Personal information
- Listed height: 5 ft 11 in (1.80 m)

Career information
- High school: Ateneo de Davao (Davao City)
- College: Ateneo
- Number: 4

= Francisco Rabat =

Filipino politician and basketball player

Francisco "Paking" Garcia Rabat (June 19, 1934 – July 19, 2008) was a Filipino politician and basketball player.

==Basketball career==
Rabat was a member of the Philippine national basketball team and was part of the squad that won the bronze medal at the 1954 FIBA World Championship, the best finish ever by the country in the World Championships, losing only to the United States and Brazil. He was given the monicker, "Rajah of Rebound". At 18 years old, Rabat was also the youngest player in the squad. In college basketball, he played for the Ateneo Blue Eagles and was the MVP in the 1953 NCAA basketball championship.

==Political career==
Rabat served as Governor of Davao Oriental from 1978 to 1986. As governor, he oversaw the project for the Mati Airport. He also served as the mayor of Mati.
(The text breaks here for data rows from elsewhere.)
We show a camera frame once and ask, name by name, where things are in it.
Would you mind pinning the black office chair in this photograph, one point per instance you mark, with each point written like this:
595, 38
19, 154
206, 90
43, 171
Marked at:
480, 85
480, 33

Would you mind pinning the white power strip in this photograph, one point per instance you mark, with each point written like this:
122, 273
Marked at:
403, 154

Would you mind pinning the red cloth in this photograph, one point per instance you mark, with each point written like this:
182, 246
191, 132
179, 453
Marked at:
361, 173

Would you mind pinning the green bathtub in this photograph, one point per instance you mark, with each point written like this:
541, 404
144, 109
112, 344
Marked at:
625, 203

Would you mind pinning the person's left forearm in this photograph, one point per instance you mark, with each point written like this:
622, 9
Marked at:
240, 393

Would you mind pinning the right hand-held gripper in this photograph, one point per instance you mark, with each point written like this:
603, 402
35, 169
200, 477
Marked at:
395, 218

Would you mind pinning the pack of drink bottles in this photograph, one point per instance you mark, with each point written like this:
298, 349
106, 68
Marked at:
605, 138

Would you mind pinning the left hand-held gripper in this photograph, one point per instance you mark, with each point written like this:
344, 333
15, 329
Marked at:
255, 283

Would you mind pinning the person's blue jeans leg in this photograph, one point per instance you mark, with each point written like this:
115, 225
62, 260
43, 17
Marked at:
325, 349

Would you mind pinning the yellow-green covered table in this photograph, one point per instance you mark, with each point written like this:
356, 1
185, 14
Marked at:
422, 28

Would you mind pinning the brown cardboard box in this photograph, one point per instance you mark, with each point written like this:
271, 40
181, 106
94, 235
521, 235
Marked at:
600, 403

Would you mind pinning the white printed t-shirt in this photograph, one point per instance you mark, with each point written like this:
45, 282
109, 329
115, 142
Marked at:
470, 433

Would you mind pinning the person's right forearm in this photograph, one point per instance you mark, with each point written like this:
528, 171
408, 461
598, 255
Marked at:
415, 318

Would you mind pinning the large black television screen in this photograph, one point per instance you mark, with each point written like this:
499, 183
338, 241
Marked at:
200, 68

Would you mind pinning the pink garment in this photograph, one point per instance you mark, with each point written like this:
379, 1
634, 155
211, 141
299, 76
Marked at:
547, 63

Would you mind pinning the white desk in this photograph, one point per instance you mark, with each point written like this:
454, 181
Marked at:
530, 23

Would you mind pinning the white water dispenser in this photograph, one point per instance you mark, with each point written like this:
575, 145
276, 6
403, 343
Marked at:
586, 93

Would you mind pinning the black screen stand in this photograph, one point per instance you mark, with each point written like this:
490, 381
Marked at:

With Joel Mayo Almario, whose family is a political rival of the Rabats, Rabat successfully lobbied for the cityhood of Mati. Mati, a former municipality, became a component city on June 19, 2007, after a plebiscite held the day before. He sought re-election in 2007 local elections but withdrew his bid after he was diagnosed with cancer. His daughter Michelle Nakpil Rabat campaigned in his stead and was elected, becoming Mati's second mayor as a component city.

==Death==
Rabat died on July 19, 2008, while confined at the Davao Doctors Hospital due to cancer.

==Personal life==
He was married with Edith Nakpil, a former beauty queen who competed in the Miss Philippines pageant. Rabat had four sons and a daughter with Nakpil. His daughter, Michelle Nakpil Rabat subsequently became Mayor of Mati for two consecutive terms.